▶ Activity
Look through the records below and copy each line that includes the word "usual".

▶ Data extracts
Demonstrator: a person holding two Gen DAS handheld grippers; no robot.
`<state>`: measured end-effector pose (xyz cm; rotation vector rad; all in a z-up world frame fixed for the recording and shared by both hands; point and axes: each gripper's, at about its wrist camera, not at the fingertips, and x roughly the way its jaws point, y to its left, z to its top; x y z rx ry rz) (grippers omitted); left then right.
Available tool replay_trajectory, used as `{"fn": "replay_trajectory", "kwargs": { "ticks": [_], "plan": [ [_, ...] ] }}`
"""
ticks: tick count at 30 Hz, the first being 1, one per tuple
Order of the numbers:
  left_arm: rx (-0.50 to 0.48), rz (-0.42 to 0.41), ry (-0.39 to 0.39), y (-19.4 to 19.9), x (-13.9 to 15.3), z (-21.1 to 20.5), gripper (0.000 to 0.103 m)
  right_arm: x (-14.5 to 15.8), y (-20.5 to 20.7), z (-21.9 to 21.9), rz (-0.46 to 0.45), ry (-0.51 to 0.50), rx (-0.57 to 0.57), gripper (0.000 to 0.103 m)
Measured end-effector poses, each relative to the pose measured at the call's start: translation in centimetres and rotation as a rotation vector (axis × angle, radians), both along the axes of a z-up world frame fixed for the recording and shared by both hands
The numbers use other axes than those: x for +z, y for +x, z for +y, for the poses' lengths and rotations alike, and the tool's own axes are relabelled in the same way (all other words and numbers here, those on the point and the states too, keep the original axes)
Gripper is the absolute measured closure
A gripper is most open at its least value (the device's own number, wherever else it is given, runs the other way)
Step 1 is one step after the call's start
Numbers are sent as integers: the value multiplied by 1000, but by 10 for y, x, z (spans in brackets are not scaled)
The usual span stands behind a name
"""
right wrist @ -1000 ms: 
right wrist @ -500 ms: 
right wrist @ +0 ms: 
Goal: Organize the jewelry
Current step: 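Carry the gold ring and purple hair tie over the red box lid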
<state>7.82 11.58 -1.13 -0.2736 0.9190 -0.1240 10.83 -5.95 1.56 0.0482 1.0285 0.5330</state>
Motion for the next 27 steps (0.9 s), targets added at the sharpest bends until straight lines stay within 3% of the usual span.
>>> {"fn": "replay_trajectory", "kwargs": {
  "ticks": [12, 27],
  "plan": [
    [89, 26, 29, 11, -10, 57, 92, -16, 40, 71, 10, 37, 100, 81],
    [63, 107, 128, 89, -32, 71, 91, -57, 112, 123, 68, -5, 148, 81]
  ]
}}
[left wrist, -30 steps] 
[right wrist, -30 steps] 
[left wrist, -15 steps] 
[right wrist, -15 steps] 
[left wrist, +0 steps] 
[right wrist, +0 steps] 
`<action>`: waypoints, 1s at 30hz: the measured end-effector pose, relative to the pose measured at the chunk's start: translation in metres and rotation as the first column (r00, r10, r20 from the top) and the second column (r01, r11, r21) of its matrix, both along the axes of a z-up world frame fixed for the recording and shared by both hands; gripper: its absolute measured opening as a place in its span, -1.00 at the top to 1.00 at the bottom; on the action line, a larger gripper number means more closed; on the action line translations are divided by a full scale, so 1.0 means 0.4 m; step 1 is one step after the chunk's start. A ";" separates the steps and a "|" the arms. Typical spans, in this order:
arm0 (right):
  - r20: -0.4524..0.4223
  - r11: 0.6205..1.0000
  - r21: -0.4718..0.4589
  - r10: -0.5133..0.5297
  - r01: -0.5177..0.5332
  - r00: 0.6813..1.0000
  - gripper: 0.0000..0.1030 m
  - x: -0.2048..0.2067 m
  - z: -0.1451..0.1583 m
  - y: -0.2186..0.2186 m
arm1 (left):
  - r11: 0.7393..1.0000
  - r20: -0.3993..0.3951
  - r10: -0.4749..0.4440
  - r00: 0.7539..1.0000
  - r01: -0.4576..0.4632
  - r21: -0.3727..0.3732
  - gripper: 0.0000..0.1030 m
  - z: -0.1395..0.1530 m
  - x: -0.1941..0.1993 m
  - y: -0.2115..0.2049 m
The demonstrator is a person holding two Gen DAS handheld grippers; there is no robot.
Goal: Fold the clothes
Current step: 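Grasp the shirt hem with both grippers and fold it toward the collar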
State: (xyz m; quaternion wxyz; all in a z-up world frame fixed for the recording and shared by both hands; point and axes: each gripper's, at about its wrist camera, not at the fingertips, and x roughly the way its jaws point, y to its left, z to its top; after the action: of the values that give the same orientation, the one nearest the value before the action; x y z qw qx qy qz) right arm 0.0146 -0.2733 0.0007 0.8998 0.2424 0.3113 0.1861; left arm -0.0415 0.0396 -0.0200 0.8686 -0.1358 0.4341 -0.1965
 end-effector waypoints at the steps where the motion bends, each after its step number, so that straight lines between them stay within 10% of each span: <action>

▶ Response area
The usual span stands behind a name
Motion for the next 27 steps (0.9 s), targets added at the sharpest bends until straight lines stay within 3% of the usual span.

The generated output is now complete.